Oral Presentation Annual Meetings of the Endocrine Society of Australia and Society for Reproductive Biology and Australia and New Zealand Bone and Mineral Society 2016

Maternal corticosterone exposure in the mouse induces placental oxidative stress and dysregulates expression of antioxidant and apoptotic genes in a sex specific manner (#255)

James SM Cuffe 1 , Lucy A Bartho 1 , Karen M Moritz 2 , Tony V Perkins 1
  1. Griffith University, Gold Coast, QUEENSLAND, Australia
  2. The School of Biomedical Sciences, The University of Queensland, St Lucia, QLD, Australia

Introduction: Maternal exposure to the stress hormone corticosterone during pregnancy in mice programs sex specific disease outcomes with overt disease in male offspring. Corticosterone increases placental weight and junctional zone area in placentas of male but not female offspring.  Reactive oxygen species are known to be important regulators of placental development. This study investigated the role of oxidative stress and apoptosis in the sex specific placental deficits caused by maternal corticosterone exposure.


Methods: Pregnant C57/BL/6 mice were surgically implanted with osmotic minipumps primed to release corticosterone (33µg/kg/h for 60h beginning at E12.5) or left untreated. At E14.5, dams were killed and placentas collected for RNA and protein extraction. Placental protein carbonyl levels were measured in protein extracts as an indicator of oxidative stress. The mRNA expression of key antioxidant and apoptosis factors was measured using QPCR (Thioredoxin reductase 1-Trxr1, Trxr2 and Bax).


Results: Maternal corticosterone exposure increased placental protein carbonyl levels in placentas of female but not male fetuses.  Corticosterone exposure increased placental Trxr1 gene expression in female but not male fetuses and reduced Trxr2 levels in males but not females. Placental Bax expression was increased in placentas of female but not male fetuses exposed to Corticosterone.

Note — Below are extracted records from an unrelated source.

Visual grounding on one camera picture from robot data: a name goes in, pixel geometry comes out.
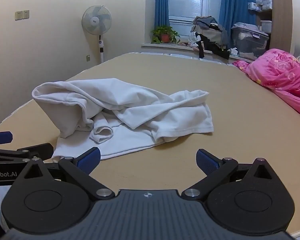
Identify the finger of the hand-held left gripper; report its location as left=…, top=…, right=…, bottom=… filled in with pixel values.
left=0, top=143, right=54, bottom=165
left=0, top=131, right=13, bottom=146

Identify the clear plastic storage box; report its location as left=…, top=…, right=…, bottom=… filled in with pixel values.
left=231, top=22, right=270, bottom=61

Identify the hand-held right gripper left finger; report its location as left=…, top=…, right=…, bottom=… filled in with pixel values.
left=12, top=147, right=115, bottom=201

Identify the white storage bin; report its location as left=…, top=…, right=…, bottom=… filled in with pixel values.
left=261, top=20, right=273, bottom=33

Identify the white t-shirt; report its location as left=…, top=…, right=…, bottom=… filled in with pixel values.
left=31, top=78, right=214, bottom=162

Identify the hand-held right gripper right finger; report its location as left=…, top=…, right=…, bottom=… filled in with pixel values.
left=181, top=149, right=282, bottom=201

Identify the narrow blue curtain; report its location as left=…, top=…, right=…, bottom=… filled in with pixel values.
left=154, top=0, right=170, bottom=32

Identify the stack of white boxes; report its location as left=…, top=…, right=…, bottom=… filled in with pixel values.
left=248, top=0, right=273, bottom=12

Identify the white standing fan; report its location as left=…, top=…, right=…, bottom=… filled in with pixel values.
left=81, top=4, right=112, bottom=64

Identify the window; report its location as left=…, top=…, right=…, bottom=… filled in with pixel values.
left=168, top=0, right=222, bottom=37

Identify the potted green plant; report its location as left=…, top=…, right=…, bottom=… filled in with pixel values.
left=150, top=25, right=181, bottom=44

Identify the pink floral quilt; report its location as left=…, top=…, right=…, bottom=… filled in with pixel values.
left=232, top=48, right=300, bottom=121

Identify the windowsill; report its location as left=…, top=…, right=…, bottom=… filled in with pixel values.
left=141, top=42, right=255, bottom=62

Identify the wooden shelf unit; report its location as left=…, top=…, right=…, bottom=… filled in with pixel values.
left=255, top=0, right=294, bottom=53

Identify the wide blue curtain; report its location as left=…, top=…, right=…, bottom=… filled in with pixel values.
left=219, top=0, right=262, bottom=30

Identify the pile of dark clothes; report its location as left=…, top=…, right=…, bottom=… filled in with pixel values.
left=189, top=16, right=231, bottom=60

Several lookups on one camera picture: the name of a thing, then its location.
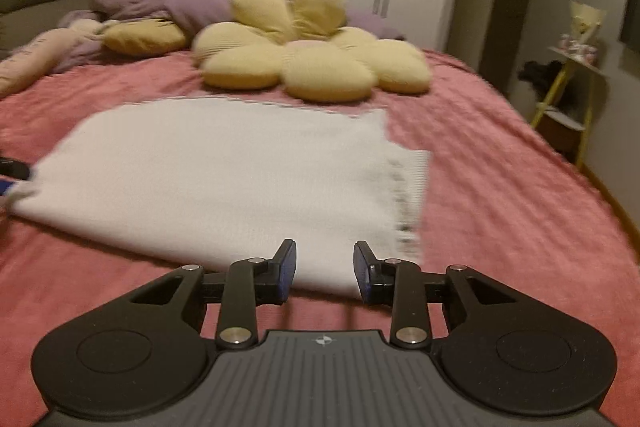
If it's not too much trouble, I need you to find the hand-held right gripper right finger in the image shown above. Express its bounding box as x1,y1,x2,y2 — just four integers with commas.
352,239,507,350

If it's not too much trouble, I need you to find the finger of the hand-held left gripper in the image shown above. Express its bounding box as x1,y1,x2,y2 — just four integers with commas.
0,156,32,198

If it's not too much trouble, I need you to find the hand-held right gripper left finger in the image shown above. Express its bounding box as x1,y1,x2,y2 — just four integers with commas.
127,238,298,350

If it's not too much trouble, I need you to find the white ribbed knit sweater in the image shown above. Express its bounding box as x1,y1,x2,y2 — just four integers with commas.
10,97,433,300

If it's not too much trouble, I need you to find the long cream plush toy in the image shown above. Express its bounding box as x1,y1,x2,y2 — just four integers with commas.
0,18,121,100

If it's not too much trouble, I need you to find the pink ribbed bedspread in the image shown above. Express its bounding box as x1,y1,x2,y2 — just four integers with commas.
0,47,640,427

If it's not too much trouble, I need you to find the yellow oval pillow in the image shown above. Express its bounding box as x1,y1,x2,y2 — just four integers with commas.
101,19,193,58

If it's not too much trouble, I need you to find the yellow flower-shaped cushion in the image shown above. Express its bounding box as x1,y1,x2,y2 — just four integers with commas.
191,0,433,104

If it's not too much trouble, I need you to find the purple duvet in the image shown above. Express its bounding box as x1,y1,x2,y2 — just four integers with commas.
52,0,406,75

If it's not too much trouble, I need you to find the dark fluffy object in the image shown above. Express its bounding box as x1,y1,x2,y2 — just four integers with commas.
517,59,566,104

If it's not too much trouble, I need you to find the yellow side table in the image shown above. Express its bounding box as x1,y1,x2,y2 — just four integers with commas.
530,46,610,168

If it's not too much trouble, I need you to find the wrapped flower bouquet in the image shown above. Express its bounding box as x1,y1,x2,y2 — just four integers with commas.
560,0,608,65

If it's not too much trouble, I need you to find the wall-mounted television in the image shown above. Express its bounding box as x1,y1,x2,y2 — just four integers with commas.
619,0,640,48

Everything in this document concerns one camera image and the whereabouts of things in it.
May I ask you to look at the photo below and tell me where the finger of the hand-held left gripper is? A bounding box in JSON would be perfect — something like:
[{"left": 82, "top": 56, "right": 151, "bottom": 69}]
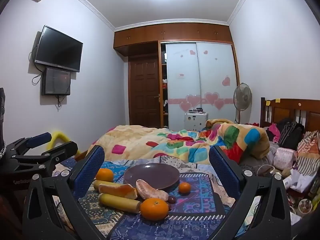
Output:
[
  {"left": 10, "top": 141, "right": 79, "bottom": 178},
  {"left": 5, "top": 132, "right": 52, "bottom": 159}
]

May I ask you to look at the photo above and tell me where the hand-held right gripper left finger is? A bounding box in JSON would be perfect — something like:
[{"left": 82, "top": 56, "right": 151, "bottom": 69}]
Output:
[{"left": 22, "top": 145, "right": 107, "bottom": 240}]

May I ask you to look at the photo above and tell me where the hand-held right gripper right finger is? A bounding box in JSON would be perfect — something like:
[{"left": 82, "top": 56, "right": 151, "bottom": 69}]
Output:
[{"left": 207, "top": 145, "right": 292, "bottom": 240}]

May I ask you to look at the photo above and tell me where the yellow banana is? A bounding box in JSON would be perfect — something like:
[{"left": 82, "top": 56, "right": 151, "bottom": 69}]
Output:
[
  {"left": 98, "top": 193, "right": 141, "bottom": 214},
  {"left": 93, "top": 180, "right": 123, "bottom": 190}
]

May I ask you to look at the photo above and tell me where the purple plate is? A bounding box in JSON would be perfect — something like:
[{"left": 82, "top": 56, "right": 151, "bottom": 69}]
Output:
[{"left": 123, "top": 163, "right": 180, "bottom": 190}]

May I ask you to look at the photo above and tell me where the large orange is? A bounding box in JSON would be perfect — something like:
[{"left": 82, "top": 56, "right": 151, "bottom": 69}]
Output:
[{"left": 140, "top": 198, "right": 169, "bottom": 221}]

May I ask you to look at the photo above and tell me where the yellow foam tube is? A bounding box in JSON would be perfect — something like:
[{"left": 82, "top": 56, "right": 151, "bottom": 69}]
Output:
[{"left": 50, "top": 130, "right": 82, "bottom": 157}]

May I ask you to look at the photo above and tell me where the medium orange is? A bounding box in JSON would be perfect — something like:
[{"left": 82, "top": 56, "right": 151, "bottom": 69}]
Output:
[{"left": 96, "top": 168, "right": 114, "bottom": 182}]

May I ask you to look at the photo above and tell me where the small orange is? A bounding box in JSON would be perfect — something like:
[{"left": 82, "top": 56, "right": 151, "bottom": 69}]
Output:
[{"left": 178, "top": 182, "right": 191, "bottom": 194}]

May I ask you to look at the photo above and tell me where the blue purple printed cloth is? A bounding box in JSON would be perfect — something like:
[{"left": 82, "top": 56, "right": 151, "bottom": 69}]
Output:
[{"left": 51, "top": 155, "right": 253, "bottom": 240}]

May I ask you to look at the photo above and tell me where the white box appliance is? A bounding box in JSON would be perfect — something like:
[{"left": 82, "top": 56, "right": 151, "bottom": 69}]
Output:
[{"left": 184, "top": 112, "right": 208, "bottom": 132}]

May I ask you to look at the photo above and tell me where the pink quilted bag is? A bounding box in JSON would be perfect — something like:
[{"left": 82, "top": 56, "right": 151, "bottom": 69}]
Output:
[{"left": 274, "top": 147, "right": 297, "bottom": 170}]

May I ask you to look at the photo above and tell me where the pink clothing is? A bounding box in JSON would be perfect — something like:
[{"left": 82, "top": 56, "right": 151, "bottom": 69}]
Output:
[{"left": 266, "top": 123, "right": 282, "bottom": 143}]

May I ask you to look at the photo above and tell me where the colourful patchwork blanket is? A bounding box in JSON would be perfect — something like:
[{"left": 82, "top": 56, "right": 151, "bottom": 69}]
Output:
[{"left": 94, "top": 120, "right": 270, "bottom": 165}]

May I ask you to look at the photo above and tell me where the standing fan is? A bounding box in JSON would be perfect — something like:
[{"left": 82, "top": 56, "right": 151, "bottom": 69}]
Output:
[{"left": 233, "top": 83, "right": 252, "bottom": 125}]

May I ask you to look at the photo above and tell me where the black backpack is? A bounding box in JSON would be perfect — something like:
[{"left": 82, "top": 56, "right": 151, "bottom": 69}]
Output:
[{"left": 277, "top": 119, "right": 305, "bottom": 144}]

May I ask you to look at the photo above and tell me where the white paper bag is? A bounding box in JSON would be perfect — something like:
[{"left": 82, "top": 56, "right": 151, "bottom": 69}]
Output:
[{"left": 290, "top": 170, "right": 315, "bottom": 193}]

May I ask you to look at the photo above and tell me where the wooden bed headboard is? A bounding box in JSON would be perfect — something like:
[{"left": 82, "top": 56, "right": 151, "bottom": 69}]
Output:
[{"left": 260, "top": 97, "right": 320, "bottom": 133}]

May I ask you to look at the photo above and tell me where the round bowl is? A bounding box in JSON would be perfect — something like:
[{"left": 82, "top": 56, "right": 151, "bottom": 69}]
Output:
[{"left": 299, "top": 199, "right": 313, "bottom": 214}]

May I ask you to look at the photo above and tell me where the brown wooden door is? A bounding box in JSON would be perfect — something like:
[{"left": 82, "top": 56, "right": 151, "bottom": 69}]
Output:
[{"left": 128, "top": 55, "right": 160, "bottom": 128}]

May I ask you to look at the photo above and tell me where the white sliding wardrobe door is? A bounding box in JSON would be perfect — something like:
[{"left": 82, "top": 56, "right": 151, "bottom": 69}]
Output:
[
  {"left": 196, "top": 42, "right": 238, "bottom": 125},
  {"left": 165, "top": 42, "right": 201, "bottom": 131}
]

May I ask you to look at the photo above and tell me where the brown wooden wardrobe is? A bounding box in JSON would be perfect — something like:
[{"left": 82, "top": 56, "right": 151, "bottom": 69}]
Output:
[{"left": 113, "top": 22, "right": 240, "bottom": 130}]

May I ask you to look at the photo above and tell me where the small black wall monitor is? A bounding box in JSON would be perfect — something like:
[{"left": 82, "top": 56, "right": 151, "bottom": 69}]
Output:
[{"left": 41, "top": 67, "right": 71, "bottom": 96}]

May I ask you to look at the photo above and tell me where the black wall television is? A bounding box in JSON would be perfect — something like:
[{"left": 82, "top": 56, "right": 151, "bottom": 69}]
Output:
[{"left": 34, "top": 25, "right": 84, "bottom": 73}]

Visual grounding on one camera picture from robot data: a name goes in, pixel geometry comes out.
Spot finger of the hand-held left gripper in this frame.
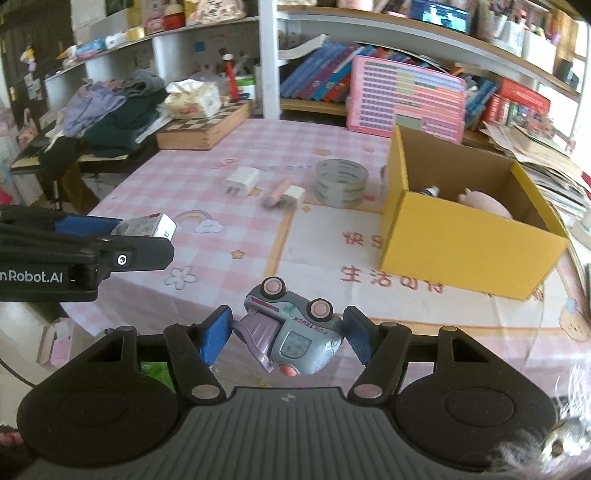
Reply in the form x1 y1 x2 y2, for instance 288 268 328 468
0 226 175 278
0 205 123 237

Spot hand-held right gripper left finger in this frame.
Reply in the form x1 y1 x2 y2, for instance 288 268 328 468
76 305 234 400

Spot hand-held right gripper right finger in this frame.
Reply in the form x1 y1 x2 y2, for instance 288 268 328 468
342 305 502 400

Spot small white printed box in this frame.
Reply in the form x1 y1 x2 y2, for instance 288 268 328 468
113 213 178 241

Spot grey toy truck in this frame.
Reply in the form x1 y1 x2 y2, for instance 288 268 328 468
232 276 345 378

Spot yellow cardboard box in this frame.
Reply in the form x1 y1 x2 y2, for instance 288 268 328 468
377 124 571 301

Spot large white charger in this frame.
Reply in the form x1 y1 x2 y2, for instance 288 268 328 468
223 165 260 197

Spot clear tape roll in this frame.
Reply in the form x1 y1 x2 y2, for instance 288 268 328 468
314 159 369 209

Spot pink lip balm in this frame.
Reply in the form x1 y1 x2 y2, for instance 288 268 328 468
262 180 290 208

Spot small white charger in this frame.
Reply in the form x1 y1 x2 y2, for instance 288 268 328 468
280 184 306 209

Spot pink plush pig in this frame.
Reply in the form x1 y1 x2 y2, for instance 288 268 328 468
457 186 513 220

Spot small pink box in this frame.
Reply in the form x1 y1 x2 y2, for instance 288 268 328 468
36 320 77 368

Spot black side table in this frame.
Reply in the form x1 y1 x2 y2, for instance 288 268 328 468
9 142 136 214

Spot pink checked tablecloth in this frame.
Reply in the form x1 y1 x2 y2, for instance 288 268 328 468
60 117 591 370

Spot pile of clothes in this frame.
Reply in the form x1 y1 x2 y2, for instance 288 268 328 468
46 69 170 151

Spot wooden chess box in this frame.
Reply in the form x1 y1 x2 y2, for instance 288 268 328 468
156 99 254 151

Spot tissue box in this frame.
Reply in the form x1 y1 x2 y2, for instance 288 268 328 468
163 79 223 119

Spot pink learning tablet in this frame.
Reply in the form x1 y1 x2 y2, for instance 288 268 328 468
346 56 467 144

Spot pink paper craft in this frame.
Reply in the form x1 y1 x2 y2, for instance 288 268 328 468
184 0 248 27

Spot row of blue books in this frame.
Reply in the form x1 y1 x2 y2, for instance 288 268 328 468
279 40 370 103

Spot stack of papers and books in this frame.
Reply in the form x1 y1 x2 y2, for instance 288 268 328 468
480 115 591 219

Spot red boxes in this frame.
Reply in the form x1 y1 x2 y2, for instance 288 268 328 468
482 77 553 128

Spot tablet screen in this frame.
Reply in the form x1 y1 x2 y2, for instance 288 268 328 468
410 0 472 34

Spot white pen bin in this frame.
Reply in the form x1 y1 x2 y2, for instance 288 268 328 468
521 30 559 75

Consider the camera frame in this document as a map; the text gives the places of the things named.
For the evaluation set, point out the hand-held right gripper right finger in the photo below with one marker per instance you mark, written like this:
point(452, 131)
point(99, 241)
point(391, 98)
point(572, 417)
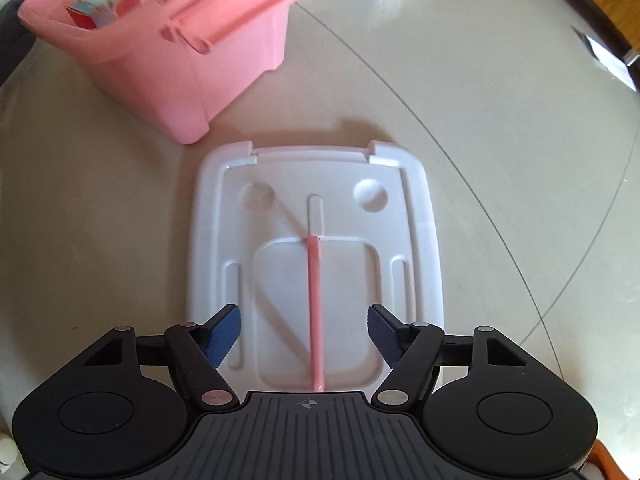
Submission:
point(382, 332)

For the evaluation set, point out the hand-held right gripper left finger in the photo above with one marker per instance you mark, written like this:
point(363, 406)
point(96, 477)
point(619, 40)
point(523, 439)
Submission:
point(222, 332)

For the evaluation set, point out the pink plastic storage bin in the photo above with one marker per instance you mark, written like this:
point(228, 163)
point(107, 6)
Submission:
point(150, 75)

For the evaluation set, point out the orange slipper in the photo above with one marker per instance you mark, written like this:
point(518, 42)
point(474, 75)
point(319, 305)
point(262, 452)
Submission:
point(607, 465)

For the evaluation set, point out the white paper sheet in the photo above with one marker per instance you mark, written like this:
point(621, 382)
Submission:
point(607, 60)

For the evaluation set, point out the dark grey cloth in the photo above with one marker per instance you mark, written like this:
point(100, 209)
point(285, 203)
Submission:
point(10, 35)

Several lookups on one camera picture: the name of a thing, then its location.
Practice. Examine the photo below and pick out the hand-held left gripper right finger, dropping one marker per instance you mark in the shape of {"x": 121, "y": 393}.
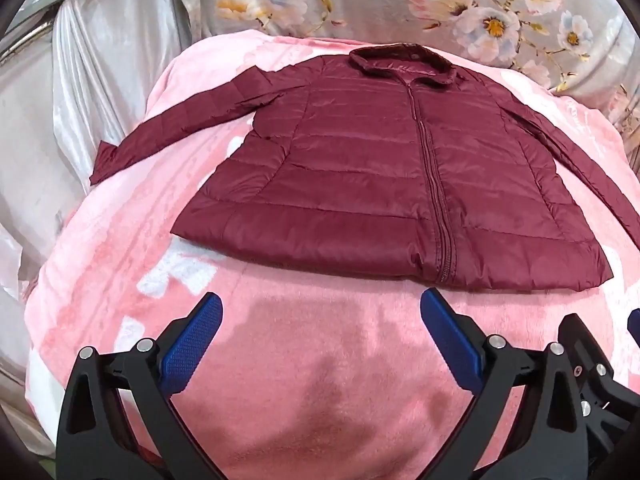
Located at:
{"x": 450, "y": 332}

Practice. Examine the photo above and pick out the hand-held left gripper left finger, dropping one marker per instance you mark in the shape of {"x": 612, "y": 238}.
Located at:
{"x": 192, "y": 342}

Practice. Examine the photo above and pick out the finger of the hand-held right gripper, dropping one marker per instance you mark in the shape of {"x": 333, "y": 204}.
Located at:
{"x": 635, "y": 321}
{"x": 587, "y": 340}

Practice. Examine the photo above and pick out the maroon puffer jacket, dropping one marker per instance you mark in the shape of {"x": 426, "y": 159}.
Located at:
{"x": 350, "y": 160}

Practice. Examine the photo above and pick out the pink fleece blanket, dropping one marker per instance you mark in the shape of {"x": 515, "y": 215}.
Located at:
{"x": 310, "y": 360}

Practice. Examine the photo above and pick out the silver satin cloth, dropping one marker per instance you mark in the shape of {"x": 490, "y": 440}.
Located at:
{"x": 100, "y": 70}

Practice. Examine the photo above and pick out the grey floral bed sheet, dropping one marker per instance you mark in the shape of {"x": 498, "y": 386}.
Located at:
{"x": 380, "y": 0}

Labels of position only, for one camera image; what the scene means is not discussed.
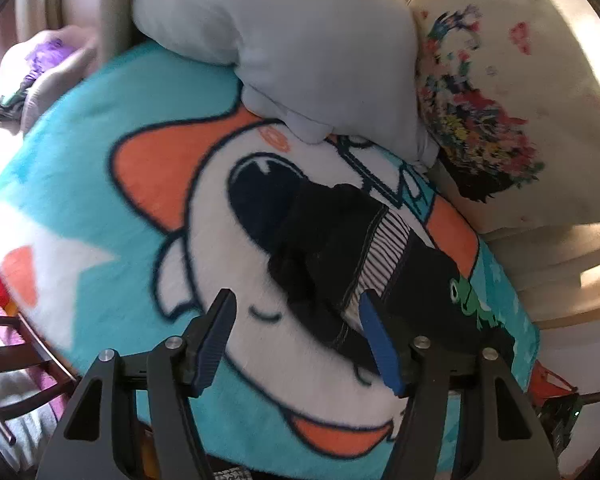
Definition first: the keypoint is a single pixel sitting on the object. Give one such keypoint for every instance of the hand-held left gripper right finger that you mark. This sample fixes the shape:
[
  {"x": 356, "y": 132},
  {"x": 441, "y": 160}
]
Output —
[{"x": 380, "y": 345}]

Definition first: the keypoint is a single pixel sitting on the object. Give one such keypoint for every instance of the beige padded bed rail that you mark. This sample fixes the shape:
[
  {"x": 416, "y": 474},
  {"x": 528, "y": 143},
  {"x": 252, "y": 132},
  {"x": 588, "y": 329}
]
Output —
[{"x": 545, "y": 260}]

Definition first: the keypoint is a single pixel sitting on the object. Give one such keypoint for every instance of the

Conclusion: This study indicates that prenatal corticosterone exposure increases markers of oxidative stress and apoptosis in placentas of female but not male fetuses. Corticosterone increases expression of the cytosolic Trxr1 in females while reducing the mitochondrial Trxr2 in placentas of male fetuses. These findings are of interest considering that male offspring develop overt disease and females are relatively protected. The fact that placentas of female fetuses do not undergo the corticosterone induced increase in placental size may be due to increased apoptosis which allows appropriate placental remodeling, maintenance of optimal placental efficiency thus having protective outcomes for the offspring.